Der lokale Webserver bringt ausserdem eine Entwicklungskonsole mit, über die man Zugriff auf eine interaktive Konsole sowie den Datastore Viewer erhält. Mit diesem lassen sich im Datastore abgelegte Objekte anzeigen und inspizieren. Dies ist auch beim Online-Administrationspanel möglich, das zudem auf einem Dashboard über den aktuellen Ressourcenverbrauch informiert, Einblick in Logs gewährt oder das Vornehmen von Feineinstellungen bezüglich der Benutzerauthentifizierung ermöglicht. Garniert wird all dies von einer ausführlichen Dokumentation samt Tutorial und Code-Beispielen.



Wie erwähnt, befindet sich App Engine in einer Preview-Phase, die aber noch im Laufe dieses Jahres durch den Regelbetrieb abgelöst werden soll. Jeder Interessierte kann App Engine bis dahin kostenlos ausprobieren, erhält vorerst aber nur maximal drei Applikationen, 500 MB Speicher für statische Daten, 10 GB Datentransfer pro Tag und CPU-Zyklen für etwa 5 Millionen Seitenabrufe pro Monat. Wer mehr Ressourcen benötigt, wird sie erst im Regelbetrieb erhalten – und bezahlen (siehe Tabelle).

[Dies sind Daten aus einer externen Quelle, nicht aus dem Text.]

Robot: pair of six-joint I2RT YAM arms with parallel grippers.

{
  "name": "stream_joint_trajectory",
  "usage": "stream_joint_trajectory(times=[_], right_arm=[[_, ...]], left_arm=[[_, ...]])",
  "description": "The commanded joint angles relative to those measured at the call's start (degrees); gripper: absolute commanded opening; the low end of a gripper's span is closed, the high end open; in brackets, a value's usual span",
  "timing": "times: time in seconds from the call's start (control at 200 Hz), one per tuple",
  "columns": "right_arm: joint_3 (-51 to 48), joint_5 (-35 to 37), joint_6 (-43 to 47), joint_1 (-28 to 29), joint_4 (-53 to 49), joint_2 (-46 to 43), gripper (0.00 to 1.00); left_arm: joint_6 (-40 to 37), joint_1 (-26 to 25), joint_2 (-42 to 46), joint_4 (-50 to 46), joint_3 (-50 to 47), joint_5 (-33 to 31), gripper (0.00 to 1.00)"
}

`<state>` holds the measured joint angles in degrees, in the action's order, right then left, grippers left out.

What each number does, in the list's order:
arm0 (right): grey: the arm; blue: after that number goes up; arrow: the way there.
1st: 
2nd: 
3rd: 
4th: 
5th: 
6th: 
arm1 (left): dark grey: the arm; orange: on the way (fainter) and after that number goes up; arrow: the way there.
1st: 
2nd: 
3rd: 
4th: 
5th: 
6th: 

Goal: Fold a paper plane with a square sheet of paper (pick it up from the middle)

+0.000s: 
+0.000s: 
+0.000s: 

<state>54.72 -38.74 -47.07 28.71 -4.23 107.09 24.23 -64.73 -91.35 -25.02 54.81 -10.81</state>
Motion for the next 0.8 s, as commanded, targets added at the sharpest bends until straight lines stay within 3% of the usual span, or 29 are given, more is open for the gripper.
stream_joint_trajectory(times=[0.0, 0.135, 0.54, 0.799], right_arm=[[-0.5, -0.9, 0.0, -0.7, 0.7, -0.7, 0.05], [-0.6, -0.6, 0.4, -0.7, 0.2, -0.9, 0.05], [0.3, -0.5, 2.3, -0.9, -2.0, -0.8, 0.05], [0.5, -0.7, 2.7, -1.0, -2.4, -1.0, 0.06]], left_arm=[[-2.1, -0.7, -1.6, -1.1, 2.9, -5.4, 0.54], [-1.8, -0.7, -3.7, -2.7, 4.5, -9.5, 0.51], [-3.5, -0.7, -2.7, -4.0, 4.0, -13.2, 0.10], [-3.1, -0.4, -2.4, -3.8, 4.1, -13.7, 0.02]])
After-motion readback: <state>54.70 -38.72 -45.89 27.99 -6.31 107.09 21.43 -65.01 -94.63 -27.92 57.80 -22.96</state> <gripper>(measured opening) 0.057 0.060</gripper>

Der Funktionsumfang von App Engine dürfte auch darüber hinaus ein «Moving Target» bleiben. Seit dem Start im Frühjahr 2008 hat Google App Engine bereits um neue Funk­tionen erweitert (Image und Memcache API). Weitere Funktionen dürften folgen – und vielleicht auch Unterstützung einer weiteren Programmiersprache.



Preisvergleich: Google und Amazon


Mehr als ein Spielzeug

Im Moment ist App Engine aufgrund der Beschränkungen und des spärlichen Ökosystems als interessantes Spielzeug zu werten, mit dem sich aber bereits ernsthafte Applikationen entwickeln lassen. Da App Engine erst am Anfang steht, dürfte das Potential, das in Googles automatisch mitwachsender Applikationsumgebung steckt, kaum abzusehen sein. Insbesondere, da man – entsprechende APIs vorausgesetzt – eine Plattform enthält, die sich nahtlos mit den bestehenden Google-Online-Applikationen wie Docs oder Calendar integrieren liesse. Bei Amazon ist man zwar flexibler, muss seine mitwachsende Umgebung allerdings selber erstellen und administrieren.